Gubernur Sumatera Selatan Herman Deru mengatakan, kapal yang selama ini melintas relatif berkapasitas besar mencapai 300 kaki. Ukuran itu dinilai meningkatkan risiko benturan, terutama saat arus pasang dan surut yang membuat aliran sungai semakin kuat.
Dalam kesepakatan dengan pihak terkait, pemprov memutuskan untuk membatasi ukuran kapal maksimal 230 kaki selama masa pembangunan.
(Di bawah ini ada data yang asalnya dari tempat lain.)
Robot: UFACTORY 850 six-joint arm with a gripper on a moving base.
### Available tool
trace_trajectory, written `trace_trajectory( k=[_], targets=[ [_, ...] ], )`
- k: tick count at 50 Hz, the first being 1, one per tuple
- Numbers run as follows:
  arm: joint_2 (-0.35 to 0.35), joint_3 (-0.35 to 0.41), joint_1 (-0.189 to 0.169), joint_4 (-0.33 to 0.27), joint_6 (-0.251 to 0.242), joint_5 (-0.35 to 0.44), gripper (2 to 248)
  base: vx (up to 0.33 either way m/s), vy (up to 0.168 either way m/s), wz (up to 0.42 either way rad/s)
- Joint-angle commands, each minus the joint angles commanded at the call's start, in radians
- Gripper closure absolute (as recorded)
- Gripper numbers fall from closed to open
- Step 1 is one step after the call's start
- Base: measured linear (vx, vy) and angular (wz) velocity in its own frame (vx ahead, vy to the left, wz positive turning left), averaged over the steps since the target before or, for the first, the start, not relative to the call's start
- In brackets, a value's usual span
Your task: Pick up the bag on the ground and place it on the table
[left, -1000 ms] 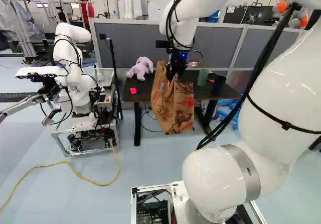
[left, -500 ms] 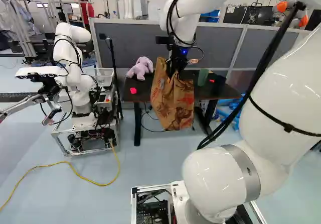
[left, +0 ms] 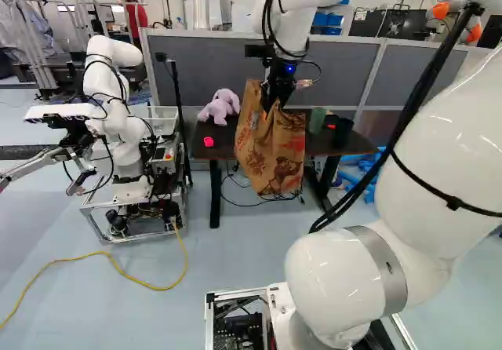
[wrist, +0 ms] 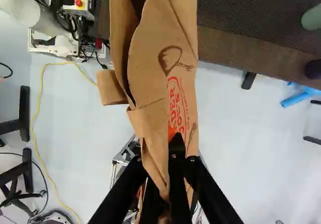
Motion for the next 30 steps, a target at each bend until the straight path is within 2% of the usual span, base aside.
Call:
trace_trajectory(
  k=[16, 30],
  targets=[
    [-0.024, -0.053, -0.011, 0.000, 0.000, -0.047, 229, 0.000, 0.000, 0.000],
    [-0.024, -0.053, -0.011, 0.000, 0.000, -0.047, 229, 0.077, -0.002, -0.008]
  ],
)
Tak hanya itu, jadwal keberangkatan dan kedatangan kapal juga diatur secara ketat.
"Meski penggunaan kapal berukuran besar lebih efisien dari sisi biaya transportasi, risiko terhadap konstruksi jembatan juga cukup tinggi," kata Herman Deru di Palembang, Jumat.
Pembatasan ini berlaku untuk seluruh kapal, termasuk milik kontraktor yang tengah mengerjakan proyek jembatan. "Termasuk kapal milik kontraktor sendiri yang menabrak tiang tersebut, bukan kapal lain," jelasnya.
Selain pembatasan ukuran, pemprov juga akan memasang fender sebagai pelindung tiang jembatan. Fender berfungsi sebagai penguat agar benturan tidak langsung mengenai struktur utama jembatan.
"Fender itu merupakan penguat atau pelindung pada tiang jembatan. Jadi kalau ke depan terjadi benturan lagi, tiang jembatan tidak langsung terkena dampaknya," ujar Herman Deru.
Pemasangan fender disebut membutuhkan biaya besar dan proses pengerjaan yang tidak mudah. Namun langkah ini dinilai penting untuk mencegah kerusakan struktural yang lebih parah.
Pemerintah memutuskan untuk tidak menutup jalur perairan secara total. Alasannya, aktivitas ekspor dan distribusi pasokan ke sejumlah pembangkit listrik tenaga uap (PLTU) tidak boleh terganggu.
Seluruh komoditas tetap diperbolehkan melintas dengan syarat ukuran kapal diperkecil. Pengaturan lalu lintas perairan akan dilakukan melalui mekanisme pengaturan waktu agar aktivitas pelayaran tetap aman dan lancar.
Jembatan P6 Lalan telah mengalami beberapa insiden ditabrak oleh kapal tongkang batu bara. Insiden fatal pertama terjadi pada 12 Agustus 2024 yang mengakibatkan jembatan ambruk. Rentetan tabrakan berulang terus terjadi, termasuk insiden terbaru pada Mei 2026.